Kakao panas. Aku tidak tahu yang mana yang dia suka, jadi aku memilih minuman yang tampaknya aman.

“Hah?”

“Badanmu terasa dingin, ‘kan? Aku yang traktir.”

“Kamu yakin?”

“Aku juga membeli yang sama. Lagipula aku tidak bisa meminumnya sendiri.”

Fujisaki membungkus kaleng itu dengan kedua telapak tangannya. Kehangatan kaleng itu pasti telah meresap ke dalam tubuhnya yang dingin.

Membuka tab tarik, aku langsung meminumnya. Rasanya manis. Kalau dipikir-pikir, sudah lama sejak aku minum kakao. Ketika aku membeli sesuatu untuk diriku sendiri, aku biasanya cuma membeli teh atau minuman olahraga.

“Hangatnya…”

Tapi sepertinya aku membuat pilihan yang tepat. Wajah Fujisaki tersenyum.

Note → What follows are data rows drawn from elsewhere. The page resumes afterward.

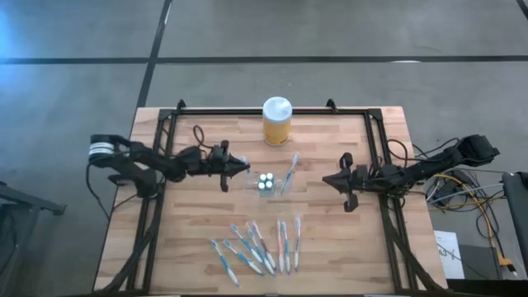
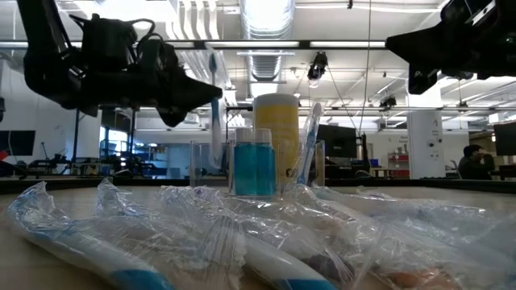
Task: Pick & Place toothbrushing station
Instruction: Put the blue toothbrush into the transparent organizer
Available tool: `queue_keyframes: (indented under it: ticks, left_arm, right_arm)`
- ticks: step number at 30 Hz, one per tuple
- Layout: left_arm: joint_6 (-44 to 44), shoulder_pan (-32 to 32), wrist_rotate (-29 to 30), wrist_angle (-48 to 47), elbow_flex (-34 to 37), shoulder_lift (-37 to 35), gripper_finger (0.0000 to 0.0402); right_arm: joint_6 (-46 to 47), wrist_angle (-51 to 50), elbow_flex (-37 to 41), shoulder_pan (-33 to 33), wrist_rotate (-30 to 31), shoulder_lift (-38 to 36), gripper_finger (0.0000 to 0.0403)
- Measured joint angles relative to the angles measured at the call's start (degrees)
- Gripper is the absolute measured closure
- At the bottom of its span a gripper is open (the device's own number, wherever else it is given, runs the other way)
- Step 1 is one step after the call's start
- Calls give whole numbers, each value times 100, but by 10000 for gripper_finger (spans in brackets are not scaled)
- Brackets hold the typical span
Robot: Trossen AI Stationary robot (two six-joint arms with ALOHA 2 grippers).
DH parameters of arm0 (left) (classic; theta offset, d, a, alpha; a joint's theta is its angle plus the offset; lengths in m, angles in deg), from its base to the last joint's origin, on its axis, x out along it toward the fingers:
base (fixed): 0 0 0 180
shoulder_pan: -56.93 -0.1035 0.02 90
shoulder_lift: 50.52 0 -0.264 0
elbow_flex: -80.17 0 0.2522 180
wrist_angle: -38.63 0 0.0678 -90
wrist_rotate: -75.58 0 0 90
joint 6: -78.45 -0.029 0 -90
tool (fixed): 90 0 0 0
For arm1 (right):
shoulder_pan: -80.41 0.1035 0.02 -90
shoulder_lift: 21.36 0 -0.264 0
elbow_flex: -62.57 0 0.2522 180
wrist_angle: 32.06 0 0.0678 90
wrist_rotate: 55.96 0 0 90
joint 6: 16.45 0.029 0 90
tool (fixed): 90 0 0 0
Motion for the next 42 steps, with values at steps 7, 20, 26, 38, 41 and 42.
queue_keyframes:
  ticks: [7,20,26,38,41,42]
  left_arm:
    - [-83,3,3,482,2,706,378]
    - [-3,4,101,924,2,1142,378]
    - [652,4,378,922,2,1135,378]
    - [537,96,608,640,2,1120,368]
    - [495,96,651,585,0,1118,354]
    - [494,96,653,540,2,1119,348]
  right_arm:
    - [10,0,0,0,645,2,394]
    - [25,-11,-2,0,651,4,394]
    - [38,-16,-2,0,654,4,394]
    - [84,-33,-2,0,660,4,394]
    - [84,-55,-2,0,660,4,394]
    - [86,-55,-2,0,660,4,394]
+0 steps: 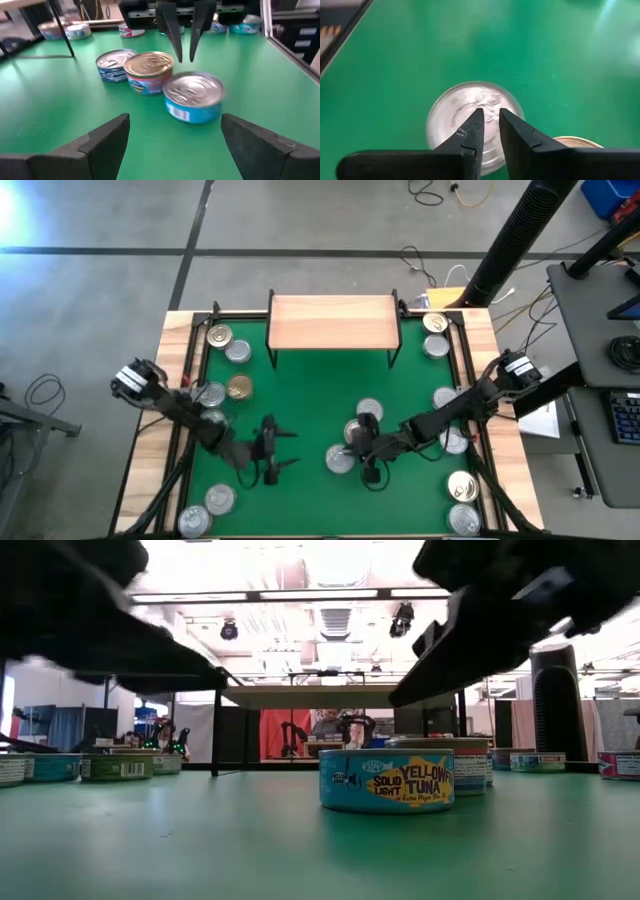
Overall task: Stack canned seafood by type on shelf
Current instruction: Put the green blue tuna can on the shelf
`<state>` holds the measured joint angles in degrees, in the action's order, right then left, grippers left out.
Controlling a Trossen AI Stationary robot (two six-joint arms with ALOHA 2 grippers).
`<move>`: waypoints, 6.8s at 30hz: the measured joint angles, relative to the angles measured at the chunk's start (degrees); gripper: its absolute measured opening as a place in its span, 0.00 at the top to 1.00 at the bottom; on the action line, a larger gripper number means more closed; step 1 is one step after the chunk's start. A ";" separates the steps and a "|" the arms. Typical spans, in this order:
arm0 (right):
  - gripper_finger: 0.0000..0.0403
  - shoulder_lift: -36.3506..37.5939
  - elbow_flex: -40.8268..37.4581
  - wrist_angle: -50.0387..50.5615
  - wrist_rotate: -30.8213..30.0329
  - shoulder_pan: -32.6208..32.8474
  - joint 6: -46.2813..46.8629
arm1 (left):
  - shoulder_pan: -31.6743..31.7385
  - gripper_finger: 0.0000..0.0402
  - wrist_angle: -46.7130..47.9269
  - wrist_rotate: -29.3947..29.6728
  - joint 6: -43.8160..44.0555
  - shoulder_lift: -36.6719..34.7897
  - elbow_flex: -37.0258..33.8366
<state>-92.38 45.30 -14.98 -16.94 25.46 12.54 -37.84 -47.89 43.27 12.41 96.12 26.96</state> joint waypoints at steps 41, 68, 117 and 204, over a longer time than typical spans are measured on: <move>0.09 -15.41 25.48 46.18 0.56 7.66 21.82 | 4.25 0.12 0.21 -2.45 11.08 26.29 18.52; 0.09 -15.47 25.02 38.07 -0.59 3.53 13.95 | 6.26 0.11 -4.89 -2.97 5.36 32.55 27.13; 0.09 -15.21 22.06 32.67 -1.25 3.67 14.96 | 6.73 0.01 -7.15 -7.06 7.01 33.13 28.65; 0.09 0.84 41.40 50.15 1.40 -19.94 -24.74 | 68.23 0.03 52.87 -61.85 -34.75 -17.34 30.55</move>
<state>-91.54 86.70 35.17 -15.55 5.52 -12.20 30.39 4.98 -18.57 -22.34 78.78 57.51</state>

Orang-orang di stasiun semua tampak terburu-buru. Rupanya, kereta berjalan sedikit terlambat. Pengumuman bahwa kereta berjalan sedikit terlambat karena angin kencang bergema di seluruh area.

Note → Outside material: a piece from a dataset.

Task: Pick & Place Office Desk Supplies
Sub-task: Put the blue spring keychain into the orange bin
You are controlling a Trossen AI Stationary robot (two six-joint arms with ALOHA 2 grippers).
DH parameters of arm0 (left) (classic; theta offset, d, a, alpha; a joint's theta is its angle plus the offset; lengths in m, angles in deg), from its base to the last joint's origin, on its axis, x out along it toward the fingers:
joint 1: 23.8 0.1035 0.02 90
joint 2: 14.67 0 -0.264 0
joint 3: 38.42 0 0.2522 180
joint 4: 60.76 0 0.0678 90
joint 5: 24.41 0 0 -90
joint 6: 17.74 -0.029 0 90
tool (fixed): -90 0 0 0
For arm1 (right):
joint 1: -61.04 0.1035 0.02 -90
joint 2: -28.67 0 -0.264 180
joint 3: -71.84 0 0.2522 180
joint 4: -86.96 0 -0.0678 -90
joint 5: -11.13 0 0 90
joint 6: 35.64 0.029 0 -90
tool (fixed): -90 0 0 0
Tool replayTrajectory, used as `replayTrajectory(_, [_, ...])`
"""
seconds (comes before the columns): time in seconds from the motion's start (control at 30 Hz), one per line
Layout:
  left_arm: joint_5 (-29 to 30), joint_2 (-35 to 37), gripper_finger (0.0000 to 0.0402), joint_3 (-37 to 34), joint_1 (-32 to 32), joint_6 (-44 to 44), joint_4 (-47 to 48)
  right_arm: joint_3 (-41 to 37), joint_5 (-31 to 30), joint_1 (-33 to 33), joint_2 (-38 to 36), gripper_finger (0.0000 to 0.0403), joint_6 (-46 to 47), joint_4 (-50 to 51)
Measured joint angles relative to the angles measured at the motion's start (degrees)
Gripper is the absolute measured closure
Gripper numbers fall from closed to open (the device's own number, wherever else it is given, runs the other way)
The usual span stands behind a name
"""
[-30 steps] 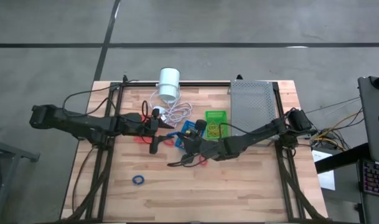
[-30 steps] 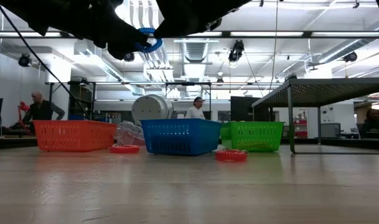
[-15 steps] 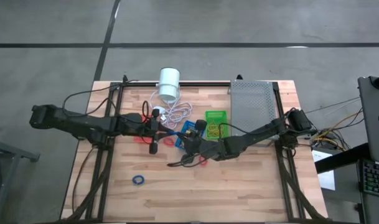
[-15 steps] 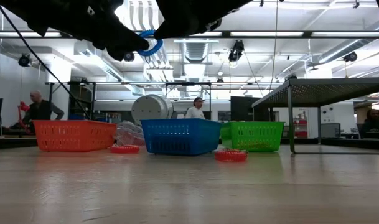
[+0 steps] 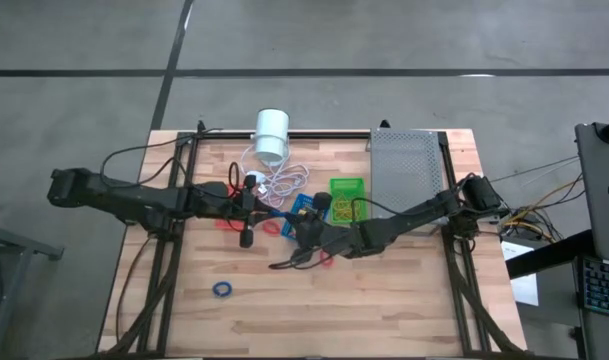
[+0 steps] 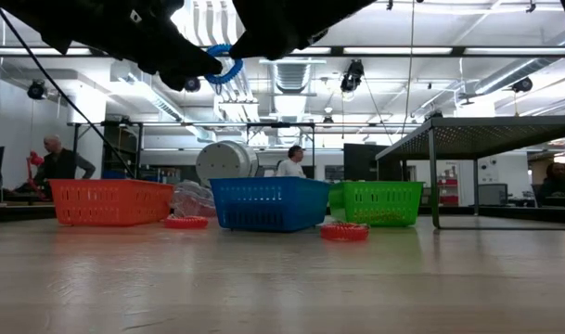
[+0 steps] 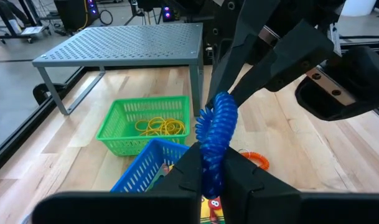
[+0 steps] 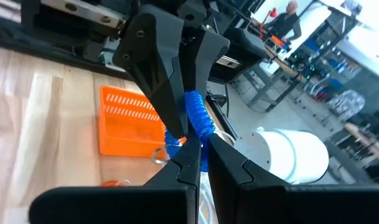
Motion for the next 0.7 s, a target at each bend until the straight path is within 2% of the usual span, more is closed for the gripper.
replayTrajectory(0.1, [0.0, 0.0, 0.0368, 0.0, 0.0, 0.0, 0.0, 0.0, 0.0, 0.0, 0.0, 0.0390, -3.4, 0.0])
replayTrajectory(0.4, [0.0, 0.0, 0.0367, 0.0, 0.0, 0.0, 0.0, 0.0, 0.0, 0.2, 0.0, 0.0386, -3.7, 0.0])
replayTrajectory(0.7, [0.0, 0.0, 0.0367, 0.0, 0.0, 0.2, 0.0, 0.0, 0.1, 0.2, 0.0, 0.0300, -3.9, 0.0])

“Kamu pulang ke arah mana, Ookusu-kun?”

“Aku menuju sisi Tokyo.”

“Oh, aku pergi ke arah lain.”

Aku terus meminum coklatku. Rasanya sangat panas dan aku tidak bisa menelannya segera.

Aku tidak yakin bagaimana memulai pembicaraan.

Walau dia memberitahuku sedikit, aku bingung sampai sebatas mana aku bisa bertanya.

Tetap saja, sekarang bukan waktunya untuk ragu-ragu lagi. Jika aku melewatkan kesempatan ini, aku mungkin harus menunggu sampai minggu depan.

“Fujisaki, kenapa kamu tidak memulai dari awal dan menceritakan semuanya padaku?”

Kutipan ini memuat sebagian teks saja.